Lament willingly confesses corporate and individual sin. Rah notes that even in the dominant narrative of triumph, twentieth-century Protestants often compare themselves to the exiles in Lamentations: there is a sense of exile, of a loss of power, of being under siege and in decline. And yet rarely in that rhetoric, in my experience, is there a sense of responsibility. We too easily blame other, more liberal or conservative denominations; we blame Hollywood; we blame corrupt politicians; we blame feminism. But what is striking about the laments of the psalms is that they do not hesitate to confess culpability. In Psalm 79:8-9, the people plead, “Do not hold against us the sins of past generations; may your mercy come quickly to meet us, for we are in desperate need. Help us, God our Savior, for the glory of your name; deliver us and forgive our sins for your name’s sake.” They speak from a position of exile, but they understand that their sins and the sins of their nation has brought them there. Other psalms, such as Psalm 7, assert the psalmist’s integrity, and no confession is given. These psalms show us that suffering is not automatically tied to sin — we need wisdom and insight to know when to hold fast to our innocence, like Job, and when to beg God to “blot out [our] transgressions” (Ps 51:1). And we may even learn to relax our grip on our individualism by identifying with those who have sinned, both past and present, as Jeremiah does (see Jeremiah 14:20).

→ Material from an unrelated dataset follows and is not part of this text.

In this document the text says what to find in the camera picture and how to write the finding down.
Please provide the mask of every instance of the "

Lament expresses a heart in need of the Gospel. Lament cannot exist with self-sufficiency. The gospel of self-sufficiency says that I am enough, that I have within me what I need to endure and to fight back. It promises victory to whomever has the willpower to push through. Lament says the opposite: it boldly proclaims my weakness, my anguish, my inability to rescue myself. The lament psalms cling to God for salvation, even when they search wildly for him. When we sing “How long, O Lord? Will you forget me forever? How long will you hide your face from me?” (Ps. 13:1), we sow in our hearts a yearning for his presence that the good news of Jesus Christ so completely satisfies. Jesus’ advent did not come to a world of peace and prosperity, and his message was not accepted by those who were self-satisfied. Only when we recognize the sickness of our world and our hearts can we know our need for Jesus.

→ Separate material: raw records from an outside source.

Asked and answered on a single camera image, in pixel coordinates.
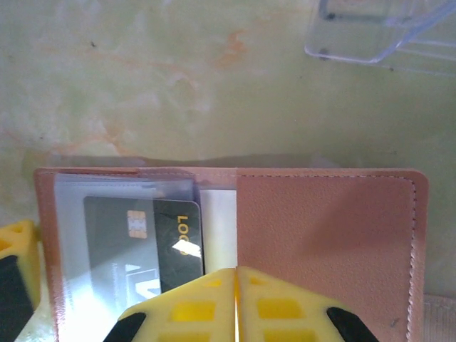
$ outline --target black card
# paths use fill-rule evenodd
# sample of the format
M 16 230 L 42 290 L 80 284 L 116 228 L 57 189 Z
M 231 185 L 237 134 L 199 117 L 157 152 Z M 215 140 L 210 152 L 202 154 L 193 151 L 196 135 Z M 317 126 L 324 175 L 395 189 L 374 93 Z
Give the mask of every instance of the black card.
M 84 209 L 93 291 L 113 313 L 203 275 L 198 204 L 86 197 Z

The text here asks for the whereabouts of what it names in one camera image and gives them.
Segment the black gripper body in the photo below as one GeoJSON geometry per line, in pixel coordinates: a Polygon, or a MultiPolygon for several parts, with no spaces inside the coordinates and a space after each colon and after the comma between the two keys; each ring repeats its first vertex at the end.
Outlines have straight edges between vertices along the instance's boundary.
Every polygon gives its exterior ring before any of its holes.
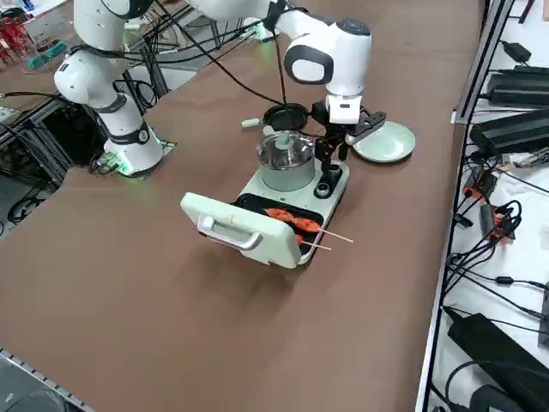
{"type": "Polygon", "coordinates": [[[329,119],[329,109],[325,100],[320,100],[312,105],[311,117],[325,128],[324,137],[326,139],[344,139],[356,127],[356,124],[332,123],[329,119]]]}

How good God is to have given us such a rich song book as the psalter. How fitting it is for our worship. In a year of incredible loss, isolation, tragedy, violence, and injustice, we need to turn to the psalms of lament. Our worship services ought to be times of rejoicing in God’s great and gracious salvation, but also of expressing the deep sorrows of our world and our hearts. When we neglect lament as a part of our worship, we disconnect our Monday through Saturday lives with our Sunday life. We communicate that the worship of God’s people is separate from their everyday existence. Rah is right: we need to lament. We need, in particular, the laments of the psalter. In them, we find language that trains our hearts to meet suffering with attentive compassion, to confess our corporate and individual sins, and to turn to Christ for salvation.